On this page you will find further information about the St. Josef Church from the Denkmal- und Geschichtsverein Bonn-Rechtsrheinisch e.V. (Monument and History Society Bonn-Rhine).

St Joseph Church

The district of Beuel, which gave its name to the present-day Bonn borough, has only had a place of worship for just under 140 years. Until then, Beuel, which is mentioned in documents as early as 1139, belonged to the parish of Vilich, to the parish church of St. Paul and, after it collapsed in 1765, to the collegiate and parish church of St. Peter. The long distance to the church strengthened the desire for a church of their own in the growing town of Beuel.

In 1875, a member of the St. Josefs-Bauverein purchased the present flood-proof church site. The start of construction was then delayed both because of the tense situation between church and state during the Kulturkampf and because of the building concept. Finally, the plans of Chaplain Joseph Prill, a native of Beuel, who was studying in Rome at the time, were approved, and on 15 August 1880 the foundation stone for the first phase of construction could be laid. Just two years later, the first service was held in the new church. The second phase completed the three-nave church building. Finally, in 1904, the solemn consecration of the parish church of St. Joseph took place.

In 1981 the church received the new large organ (3 manuals, pedal, 61 stops). It was built by the workshop of the Oberlinger company, Windesheim, with Hans-Peter Reiners as disposition and expert advisor. Today it can be played from the central console in the nave together with the choir organ. Top organists regularly give concerts in St. Josef.

Organ system

St Joseph's has a two-part organ system, consisting of a main organ and a choir organ/remote organ.

The large organ was built in 1981 by the organ-building firm Oberlinger from Windesheim. The instrument was designed in the French-Romantic style, modelled on the organs of Notre-Dame Cathedral and Saint-Sulpice Church in Paris.[2] Today, the instrument has 61 stops on three manual movements and pedal. The Grand-Orgue and Récit are equipped with Barker machines.

Choir organ
In 2014, organ builder Thomas B. Gaida (Saarbrücken) built a choir organ behind the high altar with the function of a Fernwerk with 9 stops in a swell box. The instrument can be controlled - together with the main organ - from a mobile console in the choir room.
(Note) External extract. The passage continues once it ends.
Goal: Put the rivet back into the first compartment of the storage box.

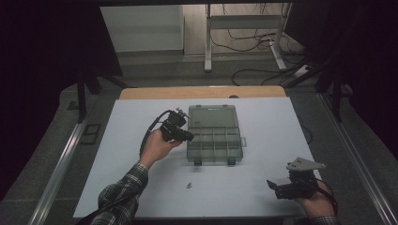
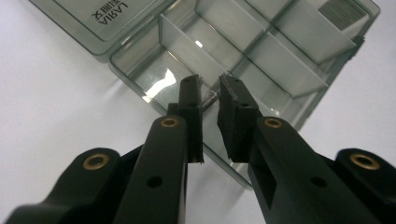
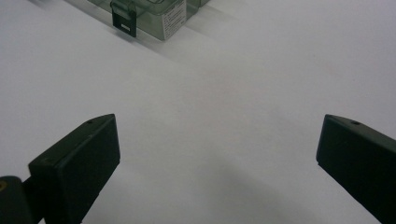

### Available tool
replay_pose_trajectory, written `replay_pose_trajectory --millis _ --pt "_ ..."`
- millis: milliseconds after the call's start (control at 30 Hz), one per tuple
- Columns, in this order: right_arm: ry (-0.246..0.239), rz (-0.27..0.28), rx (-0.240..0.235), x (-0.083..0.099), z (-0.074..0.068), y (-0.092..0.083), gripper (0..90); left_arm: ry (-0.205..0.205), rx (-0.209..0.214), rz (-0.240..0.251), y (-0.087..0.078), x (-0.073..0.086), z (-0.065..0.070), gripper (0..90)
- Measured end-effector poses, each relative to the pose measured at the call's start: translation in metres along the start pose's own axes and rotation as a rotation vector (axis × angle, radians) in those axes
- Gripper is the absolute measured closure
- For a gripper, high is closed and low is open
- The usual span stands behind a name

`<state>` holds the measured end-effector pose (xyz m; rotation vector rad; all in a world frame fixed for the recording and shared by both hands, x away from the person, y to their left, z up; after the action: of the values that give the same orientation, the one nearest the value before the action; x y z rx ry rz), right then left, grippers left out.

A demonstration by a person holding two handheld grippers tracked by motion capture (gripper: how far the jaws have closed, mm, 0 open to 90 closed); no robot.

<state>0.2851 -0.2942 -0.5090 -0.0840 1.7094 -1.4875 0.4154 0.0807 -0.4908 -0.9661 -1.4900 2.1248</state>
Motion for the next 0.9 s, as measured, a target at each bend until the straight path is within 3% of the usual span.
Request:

This new console also includes the possibility of expanding the sound spectrum of the pipe organs with electronic sounds by means of a synthesiser.

In the tower of St. Joseph hangs a seven-part bronze bell ringing (medium-weight rib). Bells 3 and 5 were cast in 1960 by the bell foundry Mabilon from Saarburg, the remaining bells were cast in 1961 by the bell foundry Friedrich Wilhelm Schilling (Heidelberg).